*What the task requires*:
Of all the lines in the records below, copy only those that contain the string "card".

Records supplied START

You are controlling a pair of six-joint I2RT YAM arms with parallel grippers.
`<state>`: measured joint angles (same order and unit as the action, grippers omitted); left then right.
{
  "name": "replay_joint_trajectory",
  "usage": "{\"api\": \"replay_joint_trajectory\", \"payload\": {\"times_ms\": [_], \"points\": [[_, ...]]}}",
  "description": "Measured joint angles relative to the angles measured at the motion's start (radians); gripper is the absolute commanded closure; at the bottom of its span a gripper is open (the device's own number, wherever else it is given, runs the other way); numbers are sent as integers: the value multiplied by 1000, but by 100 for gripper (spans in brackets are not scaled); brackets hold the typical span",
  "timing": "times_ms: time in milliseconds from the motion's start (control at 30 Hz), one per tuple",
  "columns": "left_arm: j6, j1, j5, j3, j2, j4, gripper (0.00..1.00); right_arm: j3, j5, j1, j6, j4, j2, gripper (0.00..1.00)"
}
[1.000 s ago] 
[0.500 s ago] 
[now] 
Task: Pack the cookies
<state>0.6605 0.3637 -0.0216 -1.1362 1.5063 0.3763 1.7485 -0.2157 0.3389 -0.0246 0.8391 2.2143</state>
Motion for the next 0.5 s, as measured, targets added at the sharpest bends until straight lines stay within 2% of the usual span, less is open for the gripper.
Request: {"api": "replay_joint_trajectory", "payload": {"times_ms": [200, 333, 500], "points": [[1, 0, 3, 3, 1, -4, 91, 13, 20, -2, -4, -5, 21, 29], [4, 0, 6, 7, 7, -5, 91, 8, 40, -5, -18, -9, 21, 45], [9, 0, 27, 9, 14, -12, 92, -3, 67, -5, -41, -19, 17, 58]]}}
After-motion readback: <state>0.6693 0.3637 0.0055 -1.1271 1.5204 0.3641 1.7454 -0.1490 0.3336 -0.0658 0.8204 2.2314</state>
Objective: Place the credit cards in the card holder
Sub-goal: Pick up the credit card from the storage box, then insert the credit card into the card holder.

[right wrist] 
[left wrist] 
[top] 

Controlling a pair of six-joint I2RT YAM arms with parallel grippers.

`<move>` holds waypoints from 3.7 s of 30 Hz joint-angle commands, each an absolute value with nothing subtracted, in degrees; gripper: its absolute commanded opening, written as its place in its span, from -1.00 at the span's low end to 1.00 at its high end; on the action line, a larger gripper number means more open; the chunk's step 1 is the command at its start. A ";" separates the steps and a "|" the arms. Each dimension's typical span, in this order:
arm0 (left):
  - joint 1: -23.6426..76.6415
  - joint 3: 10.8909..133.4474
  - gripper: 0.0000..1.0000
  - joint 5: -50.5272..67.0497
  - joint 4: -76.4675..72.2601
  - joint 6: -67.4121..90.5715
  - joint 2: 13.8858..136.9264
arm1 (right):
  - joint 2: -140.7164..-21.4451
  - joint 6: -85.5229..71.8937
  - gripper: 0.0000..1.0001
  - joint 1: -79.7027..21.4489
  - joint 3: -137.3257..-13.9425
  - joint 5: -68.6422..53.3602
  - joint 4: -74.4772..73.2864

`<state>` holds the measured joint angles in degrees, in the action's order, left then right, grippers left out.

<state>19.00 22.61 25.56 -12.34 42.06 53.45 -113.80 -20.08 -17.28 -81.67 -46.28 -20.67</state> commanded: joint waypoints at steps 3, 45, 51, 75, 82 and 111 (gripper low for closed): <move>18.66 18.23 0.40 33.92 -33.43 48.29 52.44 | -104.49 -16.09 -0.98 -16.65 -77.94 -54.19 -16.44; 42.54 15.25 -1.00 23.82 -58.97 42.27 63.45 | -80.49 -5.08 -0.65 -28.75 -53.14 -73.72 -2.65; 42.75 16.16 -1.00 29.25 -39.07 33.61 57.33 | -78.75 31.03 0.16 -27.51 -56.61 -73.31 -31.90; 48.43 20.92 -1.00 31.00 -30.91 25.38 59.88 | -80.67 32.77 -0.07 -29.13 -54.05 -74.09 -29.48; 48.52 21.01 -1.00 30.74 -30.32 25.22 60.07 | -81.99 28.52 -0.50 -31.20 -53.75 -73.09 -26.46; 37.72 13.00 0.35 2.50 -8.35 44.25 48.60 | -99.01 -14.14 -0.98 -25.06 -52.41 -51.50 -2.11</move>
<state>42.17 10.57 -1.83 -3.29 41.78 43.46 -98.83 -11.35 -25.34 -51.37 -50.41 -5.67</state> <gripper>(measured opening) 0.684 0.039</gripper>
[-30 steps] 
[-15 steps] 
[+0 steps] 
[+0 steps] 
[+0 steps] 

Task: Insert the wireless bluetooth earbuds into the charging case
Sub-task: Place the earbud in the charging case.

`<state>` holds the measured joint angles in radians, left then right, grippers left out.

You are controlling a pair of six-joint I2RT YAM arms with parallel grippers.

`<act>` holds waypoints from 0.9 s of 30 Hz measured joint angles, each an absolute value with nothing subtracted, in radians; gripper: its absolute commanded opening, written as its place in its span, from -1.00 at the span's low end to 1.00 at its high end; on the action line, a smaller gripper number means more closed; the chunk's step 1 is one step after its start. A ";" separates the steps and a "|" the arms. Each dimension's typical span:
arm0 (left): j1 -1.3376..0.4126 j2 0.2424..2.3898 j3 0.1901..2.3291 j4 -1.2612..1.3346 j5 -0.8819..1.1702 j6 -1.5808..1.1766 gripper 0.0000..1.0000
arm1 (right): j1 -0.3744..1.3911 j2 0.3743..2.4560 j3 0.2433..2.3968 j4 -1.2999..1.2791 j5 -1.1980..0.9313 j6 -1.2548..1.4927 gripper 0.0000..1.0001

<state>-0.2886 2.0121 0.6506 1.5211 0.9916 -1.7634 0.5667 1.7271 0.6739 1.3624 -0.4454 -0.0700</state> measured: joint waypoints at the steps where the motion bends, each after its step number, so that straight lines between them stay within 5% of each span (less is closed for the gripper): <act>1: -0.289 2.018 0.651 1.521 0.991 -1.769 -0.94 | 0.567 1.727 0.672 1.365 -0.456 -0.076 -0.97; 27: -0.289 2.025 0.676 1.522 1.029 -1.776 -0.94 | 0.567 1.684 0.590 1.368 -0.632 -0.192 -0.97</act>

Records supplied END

*Reply*:
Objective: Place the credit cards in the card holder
Sub-goal: Pick up the credit card from the storage box, then insert the credit card into the card holder.

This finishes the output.